_Records drawn from a dataset_
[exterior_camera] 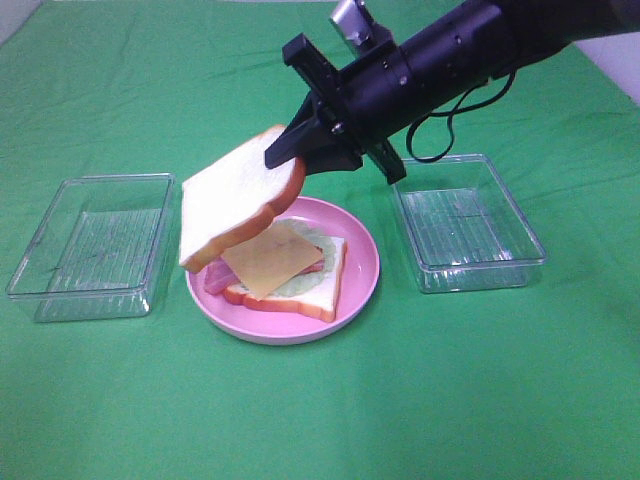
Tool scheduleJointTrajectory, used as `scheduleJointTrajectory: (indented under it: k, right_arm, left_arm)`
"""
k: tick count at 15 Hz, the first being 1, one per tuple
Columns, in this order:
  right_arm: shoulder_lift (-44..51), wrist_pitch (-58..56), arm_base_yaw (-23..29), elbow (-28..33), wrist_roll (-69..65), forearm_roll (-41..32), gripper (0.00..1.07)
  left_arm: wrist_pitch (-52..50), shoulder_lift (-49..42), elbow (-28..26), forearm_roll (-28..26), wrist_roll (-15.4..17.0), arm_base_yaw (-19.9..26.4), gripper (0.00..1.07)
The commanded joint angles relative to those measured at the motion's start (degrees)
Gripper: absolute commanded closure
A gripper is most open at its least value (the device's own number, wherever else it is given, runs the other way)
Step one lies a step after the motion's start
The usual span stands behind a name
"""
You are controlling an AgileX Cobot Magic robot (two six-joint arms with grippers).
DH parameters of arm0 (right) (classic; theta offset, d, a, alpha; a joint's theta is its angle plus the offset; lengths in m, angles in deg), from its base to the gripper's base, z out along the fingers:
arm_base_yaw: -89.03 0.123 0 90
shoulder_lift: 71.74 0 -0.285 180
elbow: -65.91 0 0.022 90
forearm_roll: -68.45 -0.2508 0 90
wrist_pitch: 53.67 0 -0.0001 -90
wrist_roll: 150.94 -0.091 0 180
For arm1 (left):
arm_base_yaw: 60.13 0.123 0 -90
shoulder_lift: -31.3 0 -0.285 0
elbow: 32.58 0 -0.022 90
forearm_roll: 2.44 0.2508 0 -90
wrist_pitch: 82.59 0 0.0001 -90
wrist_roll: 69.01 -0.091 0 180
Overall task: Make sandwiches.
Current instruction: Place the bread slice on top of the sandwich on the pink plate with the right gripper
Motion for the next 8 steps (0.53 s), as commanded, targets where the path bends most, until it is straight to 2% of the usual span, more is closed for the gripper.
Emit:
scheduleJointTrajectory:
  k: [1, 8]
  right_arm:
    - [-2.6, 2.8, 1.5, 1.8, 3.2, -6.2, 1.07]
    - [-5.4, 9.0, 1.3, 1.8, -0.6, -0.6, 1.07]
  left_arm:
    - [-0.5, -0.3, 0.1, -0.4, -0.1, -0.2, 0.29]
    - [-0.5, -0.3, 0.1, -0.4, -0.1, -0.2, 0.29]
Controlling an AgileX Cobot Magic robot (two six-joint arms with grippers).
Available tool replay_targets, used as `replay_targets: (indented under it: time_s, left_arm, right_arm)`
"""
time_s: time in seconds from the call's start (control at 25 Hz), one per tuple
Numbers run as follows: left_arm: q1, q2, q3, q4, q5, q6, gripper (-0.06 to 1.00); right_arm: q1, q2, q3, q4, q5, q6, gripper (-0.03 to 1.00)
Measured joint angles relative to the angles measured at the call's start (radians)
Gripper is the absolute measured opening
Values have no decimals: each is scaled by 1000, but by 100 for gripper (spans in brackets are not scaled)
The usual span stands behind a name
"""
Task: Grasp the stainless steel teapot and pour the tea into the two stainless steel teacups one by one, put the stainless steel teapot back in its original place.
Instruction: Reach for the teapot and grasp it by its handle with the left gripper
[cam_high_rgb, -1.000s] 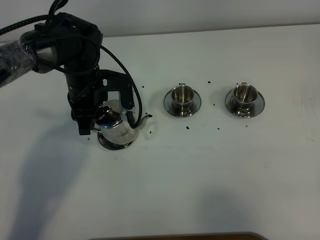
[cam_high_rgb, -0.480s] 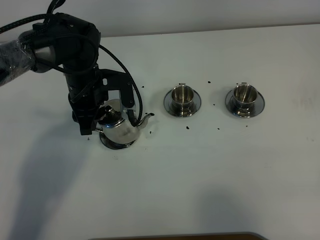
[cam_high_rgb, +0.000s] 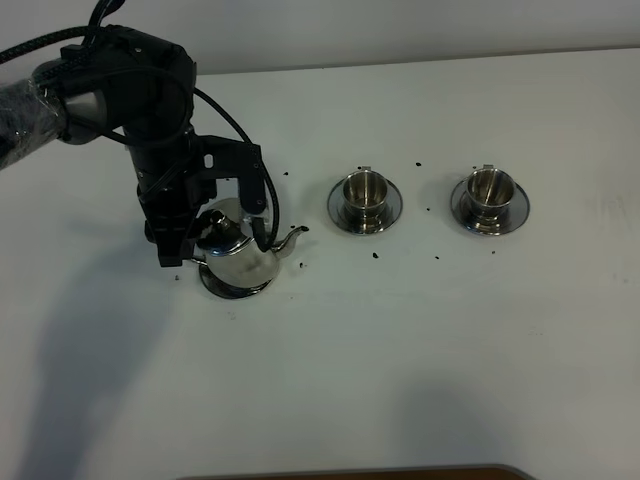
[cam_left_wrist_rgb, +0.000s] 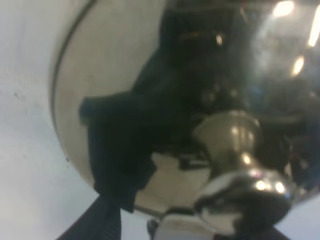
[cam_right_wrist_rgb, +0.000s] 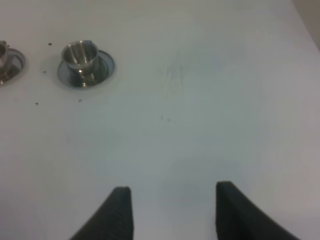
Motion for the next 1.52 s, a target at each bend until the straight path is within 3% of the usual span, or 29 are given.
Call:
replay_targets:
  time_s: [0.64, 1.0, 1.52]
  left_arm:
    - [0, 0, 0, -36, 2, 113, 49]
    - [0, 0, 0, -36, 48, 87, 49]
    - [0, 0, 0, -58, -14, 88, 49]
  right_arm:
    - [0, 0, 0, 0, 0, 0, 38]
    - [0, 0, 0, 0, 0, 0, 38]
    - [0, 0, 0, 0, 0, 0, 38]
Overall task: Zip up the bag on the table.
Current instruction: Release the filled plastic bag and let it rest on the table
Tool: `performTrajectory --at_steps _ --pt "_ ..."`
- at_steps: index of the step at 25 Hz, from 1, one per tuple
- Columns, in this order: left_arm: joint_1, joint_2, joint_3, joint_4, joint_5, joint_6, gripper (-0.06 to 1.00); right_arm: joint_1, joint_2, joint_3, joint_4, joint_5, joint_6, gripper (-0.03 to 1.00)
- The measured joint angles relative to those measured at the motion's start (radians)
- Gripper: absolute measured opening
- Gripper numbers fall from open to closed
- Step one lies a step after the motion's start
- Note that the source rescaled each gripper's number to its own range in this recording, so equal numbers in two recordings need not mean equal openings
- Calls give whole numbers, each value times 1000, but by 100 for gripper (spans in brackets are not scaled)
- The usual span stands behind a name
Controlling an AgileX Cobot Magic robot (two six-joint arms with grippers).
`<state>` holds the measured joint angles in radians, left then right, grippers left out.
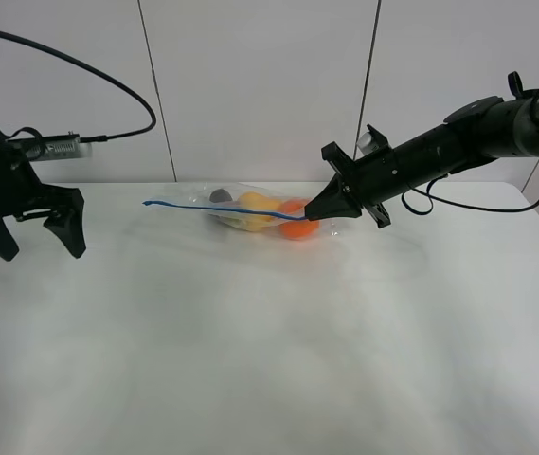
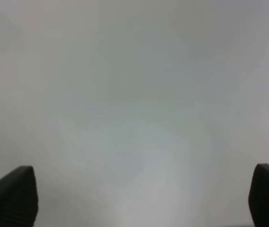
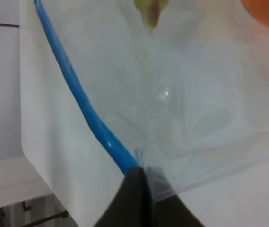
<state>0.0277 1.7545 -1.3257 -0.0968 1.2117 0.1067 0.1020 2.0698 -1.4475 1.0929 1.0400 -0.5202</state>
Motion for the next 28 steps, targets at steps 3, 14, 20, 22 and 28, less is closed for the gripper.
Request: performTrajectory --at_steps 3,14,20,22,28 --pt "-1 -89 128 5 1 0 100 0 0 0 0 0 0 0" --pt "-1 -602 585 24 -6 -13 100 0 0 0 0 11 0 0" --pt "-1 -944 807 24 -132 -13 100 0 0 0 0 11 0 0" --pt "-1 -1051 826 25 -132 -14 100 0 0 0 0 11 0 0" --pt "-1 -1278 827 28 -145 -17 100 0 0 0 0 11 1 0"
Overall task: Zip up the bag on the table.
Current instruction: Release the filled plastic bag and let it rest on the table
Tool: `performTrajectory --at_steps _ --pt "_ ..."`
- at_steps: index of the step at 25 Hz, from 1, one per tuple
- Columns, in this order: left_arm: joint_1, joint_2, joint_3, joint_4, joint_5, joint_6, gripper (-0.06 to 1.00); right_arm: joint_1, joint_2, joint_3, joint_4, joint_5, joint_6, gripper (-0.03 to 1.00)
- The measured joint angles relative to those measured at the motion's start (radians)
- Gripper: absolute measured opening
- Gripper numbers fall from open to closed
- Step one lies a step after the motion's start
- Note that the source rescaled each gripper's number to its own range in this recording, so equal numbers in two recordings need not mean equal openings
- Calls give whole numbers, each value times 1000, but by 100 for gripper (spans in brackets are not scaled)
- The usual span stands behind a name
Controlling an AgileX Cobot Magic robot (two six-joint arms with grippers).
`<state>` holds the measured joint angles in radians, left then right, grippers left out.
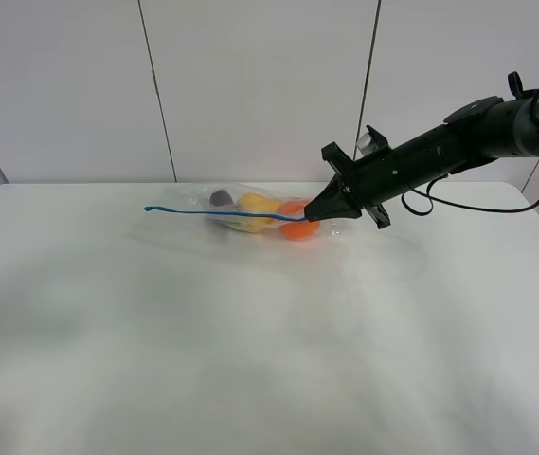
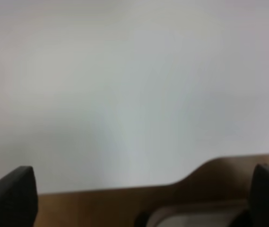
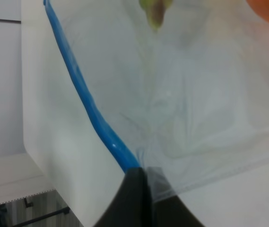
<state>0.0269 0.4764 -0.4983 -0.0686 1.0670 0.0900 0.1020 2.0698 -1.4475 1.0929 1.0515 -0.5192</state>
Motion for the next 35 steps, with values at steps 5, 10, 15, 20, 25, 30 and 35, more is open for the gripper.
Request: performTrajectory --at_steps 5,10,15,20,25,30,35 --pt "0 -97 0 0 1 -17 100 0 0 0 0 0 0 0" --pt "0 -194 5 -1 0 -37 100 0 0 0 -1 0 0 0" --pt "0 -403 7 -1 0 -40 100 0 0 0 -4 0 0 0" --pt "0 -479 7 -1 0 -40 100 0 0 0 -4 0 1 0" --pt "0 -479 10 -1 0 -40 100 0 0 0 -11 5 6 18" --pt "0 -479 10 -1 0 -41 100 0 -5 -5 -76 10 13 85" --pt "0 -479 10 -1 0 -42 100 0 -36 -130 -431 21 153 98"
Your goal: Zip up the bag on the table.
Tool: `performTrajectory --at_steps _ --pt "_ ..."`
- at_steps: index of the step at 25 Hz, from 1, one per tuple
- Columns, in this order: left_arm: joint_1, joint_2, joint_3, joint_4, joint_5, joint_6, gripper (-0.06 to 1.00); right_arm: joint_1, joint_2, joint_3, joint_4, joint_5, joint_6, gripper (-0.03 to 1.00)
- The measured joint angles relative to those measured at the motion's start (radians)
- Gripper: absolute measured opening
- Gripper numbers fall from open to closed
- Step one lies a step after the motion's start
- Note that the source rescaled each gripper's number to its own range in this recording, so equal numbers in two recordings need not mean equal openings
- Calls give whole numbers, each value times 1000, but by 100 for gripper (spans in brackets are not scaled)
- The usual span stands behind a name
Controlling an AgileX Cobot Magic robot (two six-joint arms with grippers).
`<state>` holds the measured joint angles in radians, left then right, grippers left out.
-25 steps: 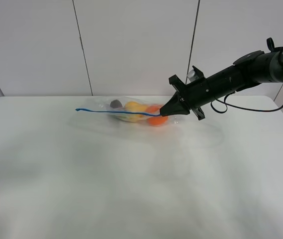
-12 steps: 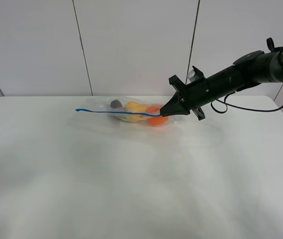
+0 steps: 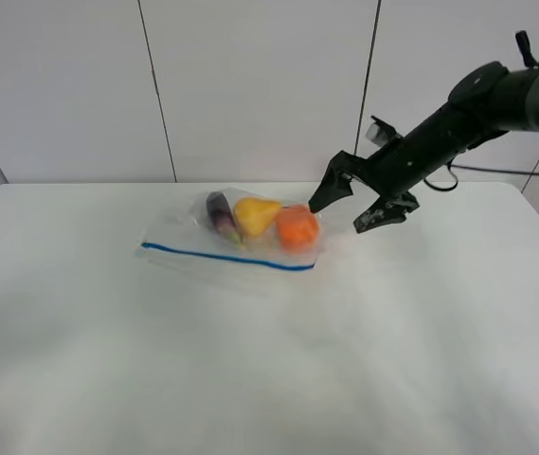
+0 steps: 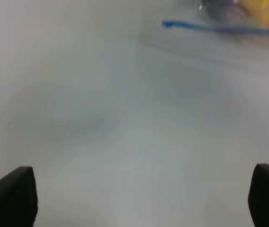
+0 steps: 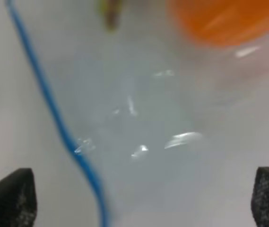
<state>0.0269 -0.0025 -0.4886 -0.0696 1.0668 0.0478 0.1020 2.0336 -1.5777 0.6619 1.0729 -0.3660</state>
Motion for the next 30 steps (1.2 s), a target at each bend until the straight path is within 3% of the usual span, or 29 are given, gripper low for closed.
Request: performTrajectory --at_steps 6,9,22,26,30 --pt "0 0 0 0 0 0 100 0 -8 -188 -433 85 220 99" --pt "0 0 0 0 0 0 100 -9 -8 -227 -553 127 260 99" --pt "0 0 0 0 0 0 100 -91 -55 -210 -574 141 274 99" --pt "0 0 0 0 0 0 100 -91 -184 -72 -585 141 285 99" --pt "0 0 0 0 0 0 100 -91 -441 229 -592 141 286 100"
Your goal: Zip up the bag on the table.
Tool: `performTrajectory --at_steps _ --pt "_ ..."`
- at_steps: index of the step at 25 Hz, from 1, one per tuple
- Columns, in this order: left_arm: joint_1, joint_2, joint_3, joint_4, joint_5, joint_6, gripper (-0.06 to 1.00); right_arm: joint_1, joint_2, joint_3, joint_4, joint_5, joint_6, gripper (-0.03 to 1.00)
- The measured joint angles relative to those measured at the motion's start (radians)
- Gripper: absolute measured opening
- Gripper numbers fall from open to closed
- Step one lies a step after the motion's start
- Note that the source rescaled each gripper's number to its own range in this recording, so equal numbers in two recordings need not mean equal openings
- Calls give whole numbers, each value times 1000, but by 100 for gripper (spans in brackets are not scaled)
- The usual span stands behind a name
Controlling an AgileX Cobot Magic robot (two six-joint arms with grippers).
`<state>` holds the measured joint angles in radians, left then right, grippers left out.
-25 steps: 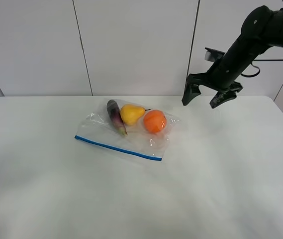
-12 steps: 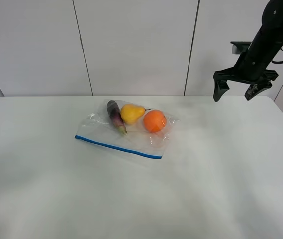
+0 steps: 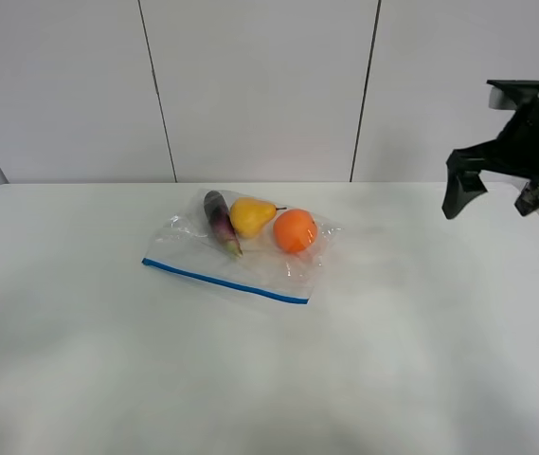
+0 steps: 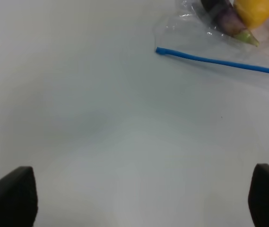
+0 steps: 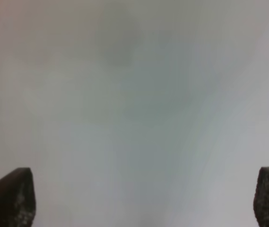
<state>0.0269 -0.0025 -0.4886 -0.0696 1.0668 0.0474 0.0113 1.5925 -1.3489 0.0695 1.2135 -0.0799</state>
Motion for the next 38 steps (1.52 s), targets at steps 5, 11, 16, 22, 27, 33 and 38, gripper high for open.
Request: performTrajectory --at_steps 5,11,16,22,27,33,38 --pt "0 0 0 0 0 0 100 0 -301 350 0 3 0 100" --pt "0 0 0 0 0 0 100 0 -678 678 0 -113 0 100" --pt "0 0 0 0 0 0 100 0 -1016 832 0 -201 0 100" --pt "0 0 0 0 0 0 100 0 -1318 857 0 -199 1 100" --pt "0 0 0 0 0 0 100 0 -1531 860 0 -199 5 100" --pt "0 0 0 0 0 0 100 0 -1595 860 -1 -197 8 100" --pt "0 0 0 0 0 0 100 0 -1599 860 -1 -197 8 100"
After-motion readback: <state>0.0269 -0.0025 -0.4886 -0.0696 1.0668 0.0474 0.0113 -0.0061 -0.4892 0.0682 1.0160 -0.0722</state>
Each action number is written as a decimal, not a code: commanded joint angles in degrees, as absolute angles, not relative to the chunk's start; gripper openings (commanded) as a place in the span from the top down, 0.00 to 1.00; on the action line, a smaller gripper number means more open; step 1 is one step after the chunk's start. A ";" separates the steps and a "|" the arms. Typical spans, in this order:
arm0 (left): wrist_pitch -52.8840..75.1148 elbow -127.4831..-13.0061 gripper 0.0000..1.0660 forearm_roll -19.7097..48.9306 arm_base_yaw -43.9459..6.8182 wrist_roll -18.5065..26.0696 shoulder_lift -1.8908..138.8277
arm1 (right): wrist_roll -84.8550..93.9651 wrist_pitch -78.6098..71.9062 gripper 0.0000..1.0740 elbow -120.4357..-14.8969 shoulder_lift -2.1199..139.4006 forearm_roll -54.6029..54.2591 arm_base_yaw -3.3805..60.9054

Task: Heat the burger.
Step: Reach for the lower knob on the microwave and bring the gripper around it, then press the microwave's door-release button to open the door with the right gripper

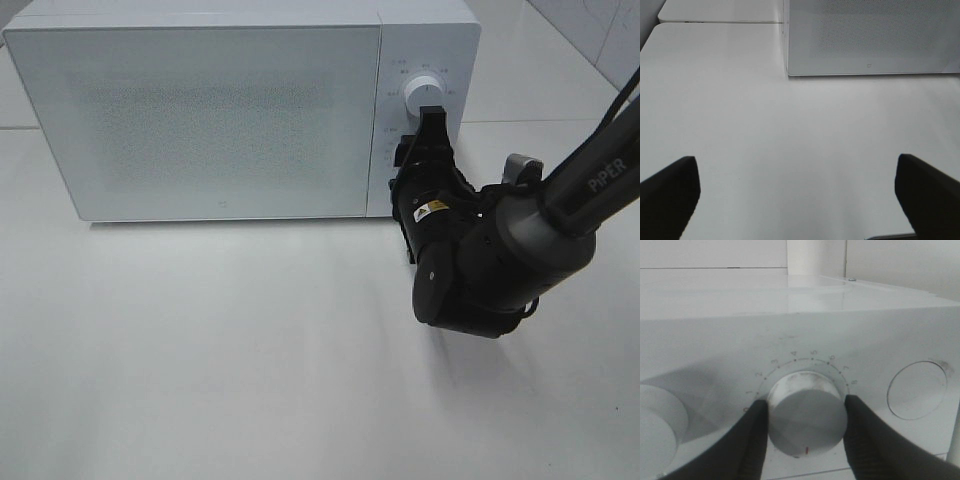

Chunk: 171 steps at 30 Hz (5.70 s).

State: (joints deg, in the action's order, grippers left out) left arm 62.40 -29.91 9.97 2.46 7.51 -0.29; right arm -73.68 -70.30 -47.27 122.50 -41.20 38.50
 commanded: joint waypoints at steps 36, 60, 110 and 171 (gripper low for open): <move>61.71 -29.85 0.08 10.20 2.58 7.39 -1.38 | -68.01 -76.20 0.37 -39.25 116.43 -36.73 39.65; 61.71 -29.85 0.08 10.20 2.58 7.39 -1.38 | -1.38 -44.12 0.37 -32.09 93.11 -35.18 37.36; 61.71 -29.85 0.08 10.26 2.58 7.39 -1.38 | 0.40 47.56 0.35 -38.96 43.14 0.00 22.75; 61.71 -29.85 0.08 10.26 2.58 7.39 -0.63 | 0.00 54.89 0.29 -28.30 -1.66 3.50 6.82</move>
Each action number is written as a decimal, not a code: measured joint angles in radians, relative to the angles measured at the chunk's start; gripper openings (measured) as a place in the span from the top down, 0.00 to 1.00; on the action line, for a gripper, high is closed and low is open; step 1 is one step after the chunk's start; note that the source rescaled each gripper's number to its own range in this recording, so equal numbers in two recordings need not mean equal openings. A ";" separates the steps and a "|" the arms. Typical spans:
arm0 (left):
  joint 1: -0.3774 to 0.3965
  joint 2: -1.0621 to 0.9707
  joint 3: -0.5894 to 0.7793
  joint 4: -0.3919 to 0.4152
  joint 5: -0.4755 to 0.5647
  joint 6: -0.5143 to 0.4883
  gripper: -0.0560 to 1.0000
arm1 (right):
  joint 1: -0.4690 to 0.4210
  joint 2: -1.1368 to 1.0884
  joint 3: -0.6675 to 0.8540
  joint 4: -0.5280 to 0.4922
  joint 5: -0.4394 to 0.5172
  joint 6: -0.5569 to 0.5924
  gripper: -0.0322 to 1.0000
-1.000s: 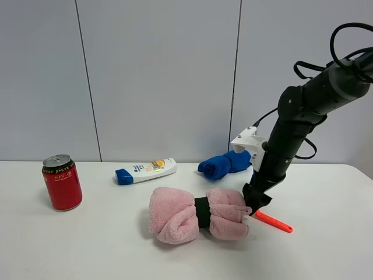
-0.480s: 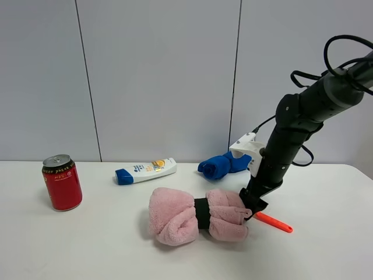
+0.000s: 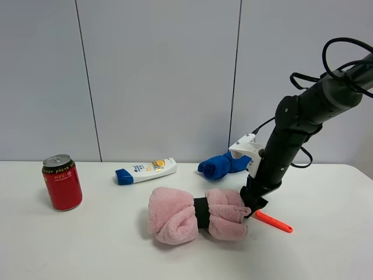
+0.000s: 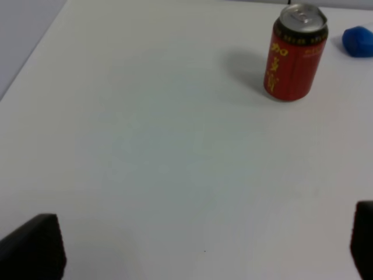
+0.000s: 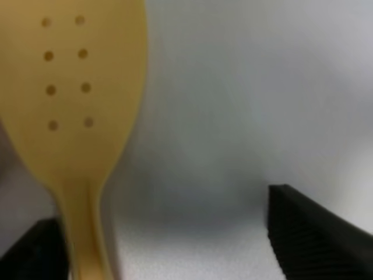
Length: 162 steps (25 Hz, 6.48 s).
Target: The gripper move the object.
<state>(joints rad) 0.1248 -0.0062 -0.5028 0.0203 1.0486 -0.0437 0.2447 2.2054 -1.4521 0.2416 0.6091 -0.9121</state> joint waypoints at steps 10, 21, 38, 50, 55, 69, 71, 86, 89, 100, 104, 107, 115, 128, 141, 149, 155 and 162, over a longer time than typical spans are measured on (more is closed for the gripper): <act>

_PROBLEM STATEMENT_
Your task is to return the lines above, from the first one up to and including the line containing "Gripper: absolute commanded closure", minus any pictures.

_RESPONSE_
[exterior_camera] 
Tool scheduleJointTrajectory, used as `scheduleJointTrajectory: (indented under it: k, right_arm, left_arm)`
"""
k: tick count at 15 Hz, the first being 1, one per tuple
Columns, in this order:
  right_arm: shoulder_lift (-44..51), wrist_pitch (-58..56), arm_base_yaw (-23..29), elbow (-28..33), wrist_roll (-69..65), forearm_roll (-41..32), gripper (0.00..1.07)
  left_arm: wrist_pitch (-52..50), shoulder_lift (-49..42), elbow (-28..26), forearm_roll (-28..26), wrist_roll (-15.4..17.0), arm_base_yaw (-19.9..26.4), gripper (0.00..1.07)
The commanded joint angles relative to those measured at the motion's start (degrees)
Gripper: absolute commanded closure

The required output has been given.